Start of Block

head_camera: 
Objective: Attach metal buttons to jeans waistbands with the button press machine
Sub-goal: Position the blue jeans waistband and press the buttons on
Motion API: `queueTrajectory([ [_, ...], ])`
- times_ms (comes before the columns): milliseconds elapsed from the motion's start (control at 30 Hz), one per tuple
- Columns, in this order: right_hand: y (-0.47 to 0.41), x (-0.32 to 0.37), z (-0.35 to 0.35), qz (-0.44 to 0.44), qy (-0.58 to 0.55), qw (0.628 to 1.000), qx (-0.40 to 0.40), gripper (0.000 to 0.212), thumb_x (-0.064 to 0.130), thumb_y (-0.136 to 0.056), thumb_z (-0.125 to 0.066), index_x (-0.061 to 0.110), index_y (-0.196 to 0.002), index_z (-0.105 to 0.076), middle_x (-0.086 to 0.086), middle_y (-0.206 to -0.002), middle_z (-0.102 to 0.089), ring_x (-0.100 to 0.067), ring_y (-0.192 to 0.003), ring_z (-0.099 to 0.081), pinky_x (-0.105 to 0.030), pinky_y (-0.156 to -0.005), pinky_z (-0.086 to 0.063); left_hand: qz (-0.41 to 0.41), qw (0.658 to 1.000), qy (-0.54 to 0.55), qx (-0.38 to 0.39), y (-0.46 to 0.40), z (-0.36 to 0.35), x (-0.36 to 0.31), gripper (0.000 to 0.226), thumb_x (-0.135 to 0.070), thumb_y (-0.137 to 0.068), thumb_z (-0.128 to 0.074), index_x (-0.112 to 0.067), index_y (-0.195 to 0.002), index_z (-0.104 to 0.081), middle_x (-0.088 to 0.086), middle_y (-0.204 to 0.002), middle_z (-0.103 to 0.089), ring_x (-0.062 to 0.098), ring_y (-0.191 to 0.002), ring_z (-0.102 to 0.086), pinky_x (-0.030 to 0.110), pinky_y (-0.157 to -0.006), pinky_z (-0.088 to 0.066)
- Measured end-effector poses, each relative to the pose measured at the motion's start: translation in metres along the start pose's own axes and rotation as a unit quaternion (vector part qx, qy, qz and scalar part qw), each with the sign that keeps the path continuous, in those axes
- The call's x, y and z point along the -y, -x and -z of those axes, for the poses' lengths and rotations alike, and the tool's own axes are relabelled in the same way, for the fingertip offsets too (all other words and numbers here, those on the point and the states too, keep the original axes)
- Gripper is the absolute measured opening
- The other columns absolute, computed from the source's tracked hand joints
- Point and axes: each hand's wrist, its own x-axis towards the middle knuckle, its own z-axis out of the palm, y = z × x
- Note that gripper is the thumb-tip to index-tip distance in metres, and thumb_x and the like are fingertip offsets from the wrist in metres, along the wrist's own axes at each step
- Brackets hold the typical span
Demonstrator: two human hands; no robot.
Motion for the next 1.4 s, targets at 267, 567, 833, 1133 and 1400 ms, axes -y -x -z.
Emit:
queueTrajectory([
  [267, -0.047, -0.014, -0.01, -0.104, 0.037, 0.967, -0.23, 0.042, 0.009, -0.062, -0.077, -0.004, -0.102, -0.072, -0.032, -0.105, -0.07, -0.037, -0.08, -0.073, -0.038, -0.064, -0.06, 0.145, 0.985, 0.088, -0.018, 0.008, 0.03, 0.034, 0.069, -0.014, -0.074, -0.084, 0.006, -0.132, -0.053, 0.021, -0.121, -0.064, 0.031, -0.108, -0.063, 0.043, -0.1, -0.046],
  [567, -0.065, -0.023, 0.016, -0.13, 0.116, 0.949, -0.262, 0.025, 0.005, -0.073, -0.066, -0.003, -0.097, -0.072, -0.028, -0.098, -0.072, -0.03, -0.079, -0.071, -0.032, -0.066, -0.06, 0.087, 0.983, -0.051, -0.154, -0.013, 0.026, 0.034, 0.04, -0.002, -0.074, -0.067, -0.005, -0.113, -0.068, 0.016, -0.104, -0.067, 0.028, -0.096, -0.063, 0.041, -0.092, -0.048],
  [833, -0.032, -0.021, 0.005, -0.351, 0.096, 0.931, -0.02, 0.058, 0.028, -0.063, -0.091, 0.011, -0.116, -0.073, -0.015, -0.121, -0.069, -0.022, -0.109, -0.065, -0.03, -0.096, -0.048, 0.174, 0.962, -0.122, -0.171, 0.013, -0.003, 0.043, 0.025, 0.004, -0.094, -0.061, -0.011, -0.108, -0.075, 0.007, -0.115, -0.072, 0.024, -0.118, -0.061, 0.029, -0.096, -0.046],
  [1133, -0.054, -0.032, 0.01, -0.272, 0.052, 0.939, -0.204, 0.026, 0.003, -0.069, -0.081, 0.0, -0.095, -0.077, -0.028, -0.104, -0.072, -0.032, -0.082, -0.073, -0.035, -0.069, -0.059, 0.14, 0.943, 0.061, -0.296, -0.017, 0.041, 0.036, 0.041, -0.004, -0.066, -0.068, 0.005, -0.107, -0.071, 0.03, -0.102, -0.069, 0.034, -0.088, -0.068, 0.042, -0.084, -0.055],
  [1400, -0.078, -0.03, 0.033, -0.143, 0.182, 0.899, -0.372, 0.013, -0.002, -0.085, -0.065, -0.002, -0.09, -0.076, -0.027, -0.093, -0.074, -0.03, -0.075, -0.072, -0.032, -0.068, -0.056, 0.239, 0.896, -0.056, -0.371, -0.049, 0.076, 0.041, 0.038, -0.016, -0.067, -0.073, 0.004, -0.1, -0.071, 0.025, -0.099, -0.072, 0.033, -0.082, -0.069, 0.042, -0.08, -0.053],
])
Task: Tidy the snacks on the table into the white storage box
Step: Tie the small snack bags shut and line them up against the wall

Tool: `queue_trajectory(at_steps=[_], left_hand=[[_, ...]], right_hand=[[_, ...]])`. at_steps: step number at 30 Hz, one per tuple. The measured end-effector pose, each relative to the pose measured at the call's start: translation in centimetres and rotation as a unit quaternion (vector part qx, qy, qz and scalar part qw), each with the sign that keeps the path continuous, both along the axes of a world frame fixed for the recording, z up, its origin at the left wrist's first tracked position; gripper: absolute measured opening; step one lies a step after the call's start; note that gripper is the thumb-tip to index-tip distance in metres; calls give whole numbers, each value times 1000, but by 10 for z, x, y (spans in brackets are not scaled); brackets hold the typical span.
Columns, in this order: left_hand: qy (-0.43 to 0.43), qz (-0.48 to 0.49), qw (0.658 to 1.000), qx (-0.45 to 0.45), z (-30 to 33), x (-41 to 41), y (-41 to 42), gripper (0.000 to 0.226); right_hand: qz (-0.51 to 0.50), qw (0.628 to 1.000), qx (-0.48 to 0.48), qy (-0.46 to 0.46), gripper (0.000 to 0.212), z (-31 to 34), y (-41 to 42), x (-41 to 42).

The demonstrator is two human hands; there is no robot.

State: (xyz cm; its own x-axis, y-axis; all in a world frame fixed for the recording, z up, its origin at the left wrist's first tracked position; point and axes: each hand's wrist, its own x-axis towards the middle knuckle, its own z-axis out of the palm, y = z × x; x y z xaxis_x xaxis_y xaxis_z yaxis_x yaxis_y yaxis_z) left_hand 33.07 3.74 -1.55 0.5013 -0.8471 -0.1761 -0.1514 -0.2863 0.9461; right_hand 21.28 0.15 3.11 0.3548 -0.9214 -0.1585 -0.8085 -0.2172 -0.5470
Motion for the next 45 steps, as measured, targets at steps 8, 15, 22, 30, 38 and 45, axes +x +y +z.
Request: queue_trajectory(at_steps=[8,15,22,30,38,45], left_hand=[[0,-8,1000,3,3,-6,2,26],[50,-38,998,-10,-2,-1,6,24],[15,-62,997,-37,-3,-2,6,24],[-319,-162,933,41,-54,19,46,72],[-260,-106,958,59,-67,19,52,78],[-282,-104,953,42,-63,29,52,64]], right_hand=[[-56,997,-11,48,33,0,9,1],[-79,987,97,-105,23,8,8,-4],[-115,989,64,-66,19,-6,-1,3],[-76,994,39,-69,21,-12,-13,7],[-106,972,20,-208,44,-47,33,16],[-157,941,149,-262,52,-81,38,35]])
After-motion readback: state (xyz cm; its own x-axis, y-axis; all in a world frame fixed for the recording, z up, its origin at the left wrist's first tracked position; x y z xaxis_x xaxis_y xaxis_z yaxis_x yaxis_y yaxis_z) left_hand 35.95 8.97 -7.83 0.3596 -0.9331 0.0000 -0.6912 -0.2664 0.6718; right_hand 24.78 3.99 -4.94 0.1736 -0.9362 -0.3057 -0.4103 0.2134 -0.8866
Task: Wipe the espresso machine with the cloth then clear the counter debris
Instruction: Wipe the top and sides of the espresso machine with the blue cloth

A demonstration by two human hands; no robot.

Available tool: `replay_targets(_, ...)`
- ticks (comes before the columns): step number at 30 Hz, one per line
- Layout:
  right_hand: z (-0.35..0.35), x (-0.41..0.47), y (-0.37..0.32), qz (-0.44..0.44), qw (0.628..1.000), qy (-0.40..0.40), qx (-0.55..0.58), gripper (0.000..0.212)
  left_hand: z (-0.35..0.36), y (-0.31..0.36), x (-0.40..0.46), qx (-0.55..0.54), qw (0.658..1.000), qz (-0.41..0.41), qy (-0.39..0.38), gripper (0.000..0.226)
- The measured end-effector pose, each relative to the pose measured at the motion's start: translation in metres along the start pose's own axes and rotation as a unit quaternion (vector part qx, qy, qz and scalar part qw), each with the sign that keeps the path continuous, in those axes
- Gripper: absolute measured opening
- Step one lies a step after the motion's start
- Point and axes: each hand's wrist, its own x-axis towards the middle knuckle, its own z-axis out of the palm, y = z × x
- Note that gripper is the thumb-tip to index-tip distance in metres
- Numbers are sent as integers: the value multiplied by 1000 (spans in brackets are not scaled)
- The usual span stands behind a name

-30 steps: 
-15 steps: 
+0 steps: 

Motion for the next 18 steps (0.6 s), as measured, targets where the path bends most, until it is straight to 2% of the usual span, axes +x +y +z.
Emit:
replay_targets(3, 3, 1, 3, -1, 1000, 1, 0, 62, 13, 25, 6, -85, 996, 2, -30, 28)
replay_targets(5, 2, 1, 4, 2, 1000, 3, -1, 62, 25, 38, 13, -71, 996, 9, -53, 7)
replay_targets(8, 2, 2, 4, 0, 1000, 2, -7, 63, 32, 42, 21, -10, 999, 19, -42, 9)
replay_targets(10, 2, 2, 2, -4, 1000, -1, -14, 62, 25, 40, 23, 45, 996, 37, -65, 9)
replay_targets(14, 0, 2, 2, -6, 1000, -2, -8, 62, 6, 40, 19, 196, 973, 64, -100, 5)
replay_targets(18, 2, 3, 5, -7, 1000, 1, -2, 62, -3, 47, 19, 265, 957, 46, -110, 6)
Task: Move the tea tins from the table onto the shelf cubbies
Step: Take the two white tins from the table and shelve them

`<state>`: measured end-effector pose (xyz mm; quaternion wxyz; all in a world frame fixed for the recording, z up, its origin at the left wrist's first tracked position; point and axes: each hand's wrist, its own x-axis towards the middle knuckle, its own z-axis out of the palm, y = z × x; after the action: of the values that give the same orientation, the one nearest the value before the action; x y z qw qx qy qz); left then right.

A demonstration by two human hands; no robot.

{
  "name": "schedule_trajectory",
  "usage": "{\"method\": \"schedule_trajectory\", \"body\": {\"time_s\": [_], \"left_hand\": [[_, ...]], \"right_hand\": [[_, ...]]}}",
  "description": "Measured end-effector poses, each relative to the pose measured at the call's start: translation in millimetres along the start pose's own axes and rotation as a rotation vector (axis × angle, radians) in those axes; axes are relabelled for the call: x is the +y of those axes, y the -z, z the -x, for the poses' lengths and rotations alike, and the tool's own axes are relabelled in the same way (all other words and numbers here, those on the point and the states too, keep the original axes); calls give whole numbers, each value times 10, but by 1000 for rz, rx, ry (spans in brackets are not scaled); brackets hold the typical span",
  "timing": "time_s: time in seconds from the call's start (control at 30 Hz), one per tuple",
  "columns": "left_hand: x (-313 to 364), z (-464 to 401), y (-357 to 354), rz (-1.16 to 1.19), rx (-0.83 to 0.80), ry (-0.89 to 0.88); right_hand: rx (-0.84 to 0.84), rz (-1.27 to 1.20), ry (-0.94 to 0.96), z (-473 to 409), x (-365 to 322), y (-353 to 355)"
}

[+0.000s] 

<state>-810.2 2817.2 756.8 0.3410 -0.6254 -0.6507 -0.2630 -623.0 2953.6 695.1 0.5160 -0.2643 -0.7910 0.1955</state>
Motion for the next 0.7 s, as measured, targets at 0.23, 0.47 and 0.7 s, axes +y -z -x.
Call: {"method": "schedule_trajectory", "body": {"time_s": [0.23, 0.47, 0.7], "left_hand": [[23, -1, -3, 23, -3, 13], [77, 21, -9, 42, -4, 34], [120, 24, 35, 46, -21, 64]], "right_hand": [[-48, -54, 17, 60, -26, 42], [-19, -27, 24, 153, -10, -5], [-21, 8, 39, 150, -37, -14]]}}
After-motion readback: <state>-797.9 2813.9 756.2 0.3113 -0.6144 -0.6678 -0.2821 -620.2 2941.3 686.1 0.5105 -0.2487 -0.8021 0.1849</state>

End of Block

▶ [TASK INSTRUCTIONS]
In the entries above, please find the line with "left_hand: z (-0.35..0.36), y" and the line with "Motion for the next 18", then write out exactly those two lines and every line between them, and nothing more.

▶ [OUTPUT FOR THIS TASK]
  left_hand: z (-0.35..0.36), y (-0.31..0.36), x (-0.40..0.46), qx (-0.55..0.54), qw (0.658..1.000), qz (-0.41..0.41), qy (-0.39..0.38), gripper (0.000..0.226)
- The measured end-effector pose, each relative to the pose measured at the motion's start: translation in metres along the start pose's own axes and rotation as a unit quaternion (vector part qx, qy, qz and scalar part qw), each with the sign that keeps the path continuous, in those axes
- Gripper: absolute measured opening
- Step one lies a step after the motion's start
- Point and axes: each hand's wrist, its own x-axis towards the middle knuckle, its own z-axis out of the palm, y = z × x
- Note that gripper is the thumb-tip to index-tip distance in metres
- Numbers are sent as integers: the value multiplied by 1000 (spans in brackets are not scaled)
- The usual span stands behind a name

-30 steps: 
-15 steps: 
+0 steps: 

Motion for the next 18 steps (0.6 s), as measured, targets where the path bends most, until it is straight to 2% of the usual span, axes +x +y +z.

The exercise is done.